Work to be completed: For the records below, print the lines from the line with "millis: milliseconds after" through the line with "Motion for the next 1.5" exactly as written; include both end lines and exclude the rest.

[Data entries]
◇ ◇ ◇ ◇ ◇
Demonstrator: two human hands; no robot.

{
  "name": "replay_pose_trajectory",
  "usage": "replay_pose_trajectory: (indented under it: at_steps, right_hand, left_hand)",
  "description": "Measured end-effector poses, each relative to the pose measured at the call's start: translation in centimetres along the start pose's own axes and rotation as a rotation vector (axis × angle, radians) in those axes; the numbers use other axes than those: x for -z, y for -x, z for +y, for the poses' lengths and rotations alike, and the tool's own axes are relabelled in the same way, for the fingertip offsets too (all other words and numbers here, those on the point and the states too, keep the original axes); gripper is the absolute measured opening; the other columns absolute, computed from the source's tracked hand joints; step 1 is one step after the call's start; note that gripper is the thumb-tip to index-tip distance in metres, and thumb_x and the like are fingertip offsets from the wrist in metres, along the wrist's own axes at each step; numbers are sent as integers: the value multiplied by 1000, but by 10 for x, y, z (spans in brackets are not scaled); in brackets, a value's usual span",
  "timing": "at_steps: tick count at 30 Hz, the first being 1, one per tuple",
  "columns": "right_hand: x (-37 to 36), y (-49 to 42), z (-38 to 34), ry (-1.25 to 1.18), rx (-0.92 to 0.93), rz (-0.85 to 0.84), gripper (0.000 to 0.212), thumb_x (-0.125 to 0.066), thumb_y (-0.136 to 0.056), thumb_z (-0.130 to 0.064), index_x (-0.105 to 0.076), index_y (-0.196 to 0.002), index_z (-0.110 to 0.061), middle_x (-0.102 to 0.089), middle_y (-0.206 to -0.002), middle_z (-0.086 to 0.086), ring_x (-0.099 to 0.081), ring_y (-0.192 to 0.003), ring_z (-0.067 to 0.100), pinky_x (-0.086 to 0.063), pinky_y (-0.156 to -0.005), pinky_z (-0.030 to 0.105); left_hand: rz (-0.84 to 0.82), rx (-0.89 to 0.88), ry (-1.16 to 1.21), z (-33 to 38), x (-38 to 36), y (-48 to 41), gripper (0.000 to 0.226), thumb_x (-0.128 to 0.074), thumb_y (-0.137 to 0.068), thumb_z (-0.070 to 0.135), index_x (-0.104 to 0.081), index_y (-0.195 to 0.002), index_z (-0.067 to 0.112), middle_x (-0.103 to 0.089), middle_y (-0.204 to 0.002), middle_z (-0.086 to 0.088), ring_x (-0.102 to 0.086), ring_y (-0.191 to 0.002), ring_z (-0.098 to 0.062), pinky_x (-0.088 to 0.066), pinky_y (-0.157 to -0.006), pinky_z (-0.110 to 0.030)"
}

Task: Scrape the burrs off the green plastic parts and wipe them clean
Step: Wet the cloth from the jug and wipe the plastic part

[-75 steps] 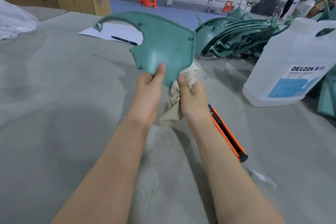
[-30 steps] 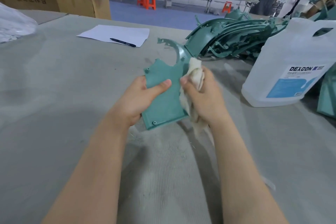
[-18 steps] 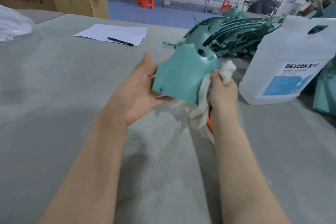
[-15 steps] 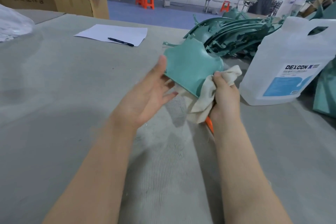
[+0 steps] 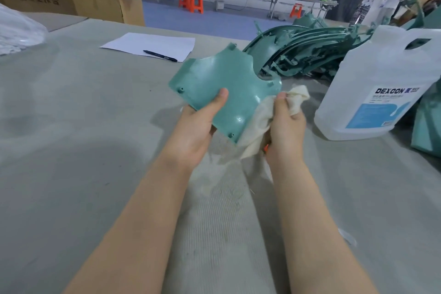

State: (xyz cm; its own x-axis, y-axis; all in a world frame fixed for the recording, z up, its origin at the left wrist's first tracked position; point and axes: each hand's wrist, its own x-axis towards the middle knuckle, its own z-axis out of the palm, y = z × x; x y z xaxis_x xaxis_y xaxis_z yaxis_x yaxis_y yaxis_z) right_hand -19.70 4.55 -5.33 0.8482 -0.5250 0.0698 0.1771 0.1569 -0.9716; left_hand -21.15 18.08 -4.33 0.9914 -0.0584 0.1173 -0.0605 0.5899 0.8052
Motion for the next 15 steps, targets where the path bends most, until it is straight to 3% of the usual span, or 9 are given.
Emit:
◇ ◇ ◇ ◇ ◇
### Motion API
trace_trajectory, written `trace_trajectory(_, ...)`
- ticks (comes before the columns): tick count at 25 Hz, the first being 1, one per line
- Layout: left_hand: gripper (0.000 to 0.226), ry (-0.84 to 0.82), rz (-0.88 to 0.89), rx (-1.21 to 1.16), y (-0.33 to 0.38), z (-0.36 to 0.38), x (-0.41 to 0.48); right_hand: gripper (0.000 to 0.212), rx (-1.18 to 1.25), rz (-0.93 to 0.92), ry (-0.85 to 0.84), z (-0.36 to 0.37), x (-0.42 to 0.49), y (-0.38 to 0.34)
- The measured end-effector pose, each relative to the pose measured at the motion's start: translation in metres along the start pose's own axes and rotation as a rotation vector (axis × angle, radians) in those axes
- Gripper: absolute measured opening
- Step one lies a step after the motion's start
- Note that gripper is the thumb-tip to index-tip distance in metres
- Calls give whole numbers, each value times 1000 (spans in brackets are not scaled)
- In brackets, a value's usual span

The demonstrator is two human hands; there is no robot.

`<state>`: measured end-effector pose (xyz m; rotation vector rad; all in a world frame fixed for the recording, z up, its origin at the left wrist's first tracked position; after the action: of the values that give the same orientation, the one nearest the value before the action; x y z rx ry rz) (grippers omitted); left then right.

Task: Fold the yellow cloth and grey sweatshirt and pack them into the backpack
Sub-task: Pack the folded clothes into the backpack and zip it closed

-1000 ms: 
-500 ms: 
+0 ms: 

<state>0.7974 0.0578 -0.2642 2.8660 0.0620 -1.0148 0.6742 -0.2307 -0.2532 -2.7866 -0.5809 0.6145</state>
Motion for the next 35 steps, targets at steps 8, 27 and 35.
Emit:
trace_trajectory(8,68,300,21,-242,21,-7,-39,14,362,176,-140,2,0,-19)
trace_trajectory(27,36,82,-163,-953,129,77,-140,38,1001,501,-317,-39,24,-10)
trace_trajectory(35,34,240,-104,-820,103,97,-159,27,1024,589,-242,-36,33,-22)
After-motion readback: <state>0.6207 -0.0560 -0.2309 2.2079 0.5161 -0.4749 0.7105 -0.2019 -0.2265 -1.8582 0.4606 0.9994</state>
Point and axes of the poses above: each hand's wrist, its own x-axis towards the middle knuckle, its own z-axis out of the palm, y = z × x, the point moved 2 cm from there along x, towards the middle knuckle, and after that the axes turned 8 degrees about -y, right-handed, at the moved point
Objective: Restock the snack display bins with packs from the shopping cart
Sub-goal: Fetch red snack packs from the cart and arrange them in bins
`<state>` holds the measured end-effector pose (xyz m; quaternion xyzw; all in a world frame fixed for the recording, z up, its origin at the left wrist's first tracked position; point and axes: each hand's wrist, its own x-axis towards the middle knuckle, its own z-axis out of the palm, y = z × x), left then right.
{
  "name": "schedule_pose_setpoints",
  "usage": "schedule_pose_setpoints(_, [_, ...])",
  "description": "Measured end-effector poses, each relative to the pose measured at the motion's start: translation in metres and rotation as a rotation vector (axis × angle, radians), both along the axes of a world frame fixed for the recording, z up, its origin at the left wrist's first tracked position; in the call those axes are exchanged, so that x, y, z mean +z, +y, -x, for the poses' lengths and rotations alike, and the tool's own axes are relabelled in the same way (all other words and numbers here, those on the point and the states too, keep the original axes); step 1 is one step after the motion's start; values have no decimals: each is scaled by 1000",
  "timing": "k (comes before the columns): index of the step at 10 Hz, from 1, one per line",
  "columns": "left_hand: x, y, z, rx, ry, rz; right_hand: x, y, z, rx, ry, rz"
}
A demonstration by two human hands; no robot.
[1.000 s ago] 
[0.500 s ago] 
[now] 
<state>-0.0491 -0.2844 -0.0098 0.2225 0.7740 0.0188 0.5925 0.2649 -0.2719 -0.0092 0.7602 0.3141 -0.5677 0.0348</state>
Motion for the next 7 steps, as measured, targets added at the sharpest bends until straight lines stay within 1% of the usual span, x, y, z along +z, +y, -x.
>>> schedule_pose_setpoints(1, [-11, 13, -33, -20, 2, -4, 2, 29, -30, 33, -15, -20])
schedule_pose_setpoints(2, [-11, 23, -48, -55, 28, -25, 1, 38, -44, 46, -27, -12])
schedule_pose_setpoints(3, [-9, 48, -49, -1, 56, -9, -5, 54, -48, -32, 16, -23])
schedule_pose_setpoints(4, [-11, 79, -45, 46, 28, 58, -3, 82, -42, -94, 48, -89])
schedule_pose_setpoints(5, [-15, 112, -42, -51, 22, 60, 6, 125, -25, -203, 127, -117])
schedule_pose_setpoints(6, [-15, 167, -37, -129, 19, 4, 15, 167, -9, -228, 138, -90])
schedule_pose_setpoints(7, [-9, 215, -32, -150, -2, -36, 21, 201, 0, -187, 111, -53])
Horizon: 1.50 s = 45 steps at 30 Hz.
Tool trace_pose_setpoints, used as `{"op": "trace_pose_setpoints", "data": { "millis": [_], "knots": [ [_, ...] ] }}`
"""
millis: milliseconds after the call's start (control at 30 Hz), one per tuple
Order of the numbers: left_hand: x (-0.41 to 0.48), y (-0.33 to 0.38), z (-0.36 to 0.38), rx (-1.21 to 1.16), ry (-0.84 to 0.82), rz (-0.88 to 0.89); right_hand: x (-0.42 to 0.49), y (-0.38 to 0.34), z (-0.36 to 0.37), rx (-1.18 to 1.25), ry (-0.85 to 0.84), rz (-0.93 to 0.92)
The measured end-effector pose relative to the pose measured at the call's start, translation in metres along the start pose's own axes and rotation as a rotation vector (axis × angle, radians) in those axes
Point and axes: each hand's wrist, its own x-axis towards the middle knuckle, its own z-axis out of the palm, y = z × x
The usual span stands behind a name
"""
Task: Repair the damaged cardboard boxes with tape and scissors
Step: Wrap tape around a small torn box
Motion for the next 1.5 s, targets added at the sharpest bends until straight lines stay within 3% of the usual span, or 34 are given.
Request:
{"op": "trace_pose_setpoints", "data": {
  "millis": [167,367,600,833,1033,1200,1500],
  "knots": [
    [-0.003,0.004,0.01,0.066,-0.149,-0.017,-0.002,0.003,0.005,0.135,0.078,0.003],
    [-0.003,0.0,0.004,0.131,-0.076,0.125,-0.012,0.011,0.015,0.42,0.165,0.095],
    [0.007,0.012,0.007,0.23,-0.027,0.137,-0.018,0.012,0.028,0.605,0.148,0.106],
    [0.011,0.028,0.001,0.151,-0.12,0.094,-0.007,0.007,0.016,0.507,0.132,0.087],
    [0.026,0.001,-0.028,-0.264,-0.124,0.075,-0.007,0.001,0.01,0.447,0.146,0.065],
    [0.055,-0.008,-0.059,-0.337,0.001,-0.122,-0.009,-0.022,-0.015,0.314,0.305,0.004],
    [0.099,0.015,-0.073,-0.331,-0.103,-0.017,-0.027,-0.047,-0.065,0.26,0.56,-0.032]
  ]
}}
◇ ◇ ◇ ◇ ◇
Response:
millis: milliseconds after the call's start (control at 30 Hz), one per tuple
Order of the numbers: left_hand: x (-0.41 to 0.48), y (-0.33 to 0.38), z (-0.36 to 0.38), rx (-1.21 to 1.16), ry (-0.84 to 0.82), rz (-0.88 to 0.89); right_hand: x (-0.42 to 0.49), y (-0.38 to 0.34), z (-0.36 to 0.37), rx (-1.18 to 1.25), ry (-0.85 to 0.84), rz (-0.93 to 0.92)
The measured end-effector pose relative to the pose measured at the call's start, translation in metres along the start pose's own axes and rotation as a rotation vector (axis × angle, radians) in those axes
Point and axes: each hand's wrist, its own x-axis towards the middle knuckle, its own z-axis out of the palm, y = z × x
The usual span stands behind a name
"""
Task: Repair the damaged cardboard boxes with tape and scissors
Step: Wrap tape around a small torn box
Motion for the next 1.5 s, targets added at the sharpest bends until straight lines stay within 3% of the usual span, or 34 are given.

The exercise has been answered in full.